::: Records for the task

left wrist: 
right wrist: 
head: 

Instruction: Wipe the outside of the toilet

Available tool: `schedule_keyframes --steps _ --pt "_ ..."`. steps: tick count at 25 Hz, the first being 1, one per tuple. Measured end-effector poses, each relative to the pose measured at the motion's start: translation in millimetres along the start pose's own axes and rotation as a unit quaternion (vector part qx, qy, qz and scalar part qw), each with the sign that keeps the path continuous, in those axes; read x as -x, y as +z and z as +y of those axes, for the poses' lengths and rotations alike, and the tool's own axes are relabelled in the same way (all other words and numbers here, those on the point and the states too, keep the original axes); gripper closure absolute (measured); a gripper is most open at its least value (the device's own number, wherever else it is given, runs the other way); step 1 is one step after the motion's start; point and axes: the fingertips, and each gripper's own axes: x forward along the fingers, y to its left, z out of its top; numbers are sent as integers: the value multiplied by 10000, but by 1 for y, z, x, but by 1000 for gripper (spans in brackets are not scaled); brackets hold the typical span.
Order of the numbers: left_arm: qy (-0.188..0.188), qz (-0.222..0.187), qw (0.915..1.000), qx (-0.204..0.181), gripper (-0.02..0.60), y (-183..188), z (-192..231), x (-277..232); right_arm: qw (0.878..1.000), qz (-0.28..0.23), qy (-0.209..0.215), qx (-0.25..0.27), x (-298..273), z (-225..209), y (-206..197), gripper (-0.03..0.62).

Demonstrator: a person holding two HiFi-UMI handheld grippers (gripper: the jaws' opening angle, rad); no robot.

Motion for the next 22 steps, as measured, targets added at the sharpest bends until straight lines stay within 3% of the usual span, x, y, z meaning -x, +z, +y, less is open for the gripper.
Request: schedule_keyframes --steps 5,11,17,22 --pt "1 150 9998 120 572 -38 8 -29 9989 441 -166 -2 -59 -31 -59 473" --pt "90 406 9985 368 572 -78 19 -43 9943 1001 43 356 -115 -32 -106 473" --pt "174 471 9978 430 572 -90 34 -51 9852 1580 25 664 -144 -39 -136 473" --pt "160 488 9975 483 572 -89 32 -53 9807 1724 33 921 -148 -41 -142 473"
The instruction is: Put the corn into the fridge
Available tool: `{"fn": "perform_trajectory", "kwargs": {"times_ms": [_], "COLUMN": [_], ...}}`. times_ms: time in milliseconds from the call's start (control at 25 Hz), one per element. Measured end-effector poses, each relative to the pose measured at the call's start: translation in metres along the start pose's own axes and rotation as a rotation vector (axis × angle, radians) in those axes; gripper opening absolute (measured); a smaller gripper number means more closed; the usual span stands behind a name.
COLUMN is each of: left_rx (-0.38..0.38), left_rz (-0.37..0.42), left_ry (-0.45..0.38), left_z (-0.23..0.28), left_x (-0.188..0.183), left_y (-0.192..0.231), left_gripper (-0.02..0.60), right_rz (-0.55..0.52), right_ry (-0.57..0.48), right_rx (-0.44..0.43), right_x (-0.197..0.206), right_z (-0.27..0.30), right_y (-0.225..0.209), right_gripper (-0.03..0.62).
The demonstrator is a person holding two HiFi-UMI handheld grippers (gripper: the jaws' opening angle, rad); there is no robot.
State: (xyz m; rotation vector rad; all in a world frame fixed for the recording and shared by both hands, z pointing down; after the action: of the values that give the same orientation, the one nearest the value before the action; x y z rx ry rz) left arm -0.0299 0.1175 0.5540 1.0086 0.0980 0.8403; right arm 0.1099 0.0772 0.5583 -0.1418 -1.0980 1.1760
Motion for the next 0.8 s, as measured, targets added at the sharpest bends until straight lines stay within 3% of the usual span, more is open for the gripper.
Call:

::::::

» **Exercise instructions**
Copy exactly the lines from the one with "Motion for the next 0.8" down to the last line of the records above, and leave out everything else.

» **Answer section**
Motion for the next 0.8 s, as measured, targets added at the sharpest bends until straight lines stay within 3% of the usual span, more is open for the gripper.
Call:

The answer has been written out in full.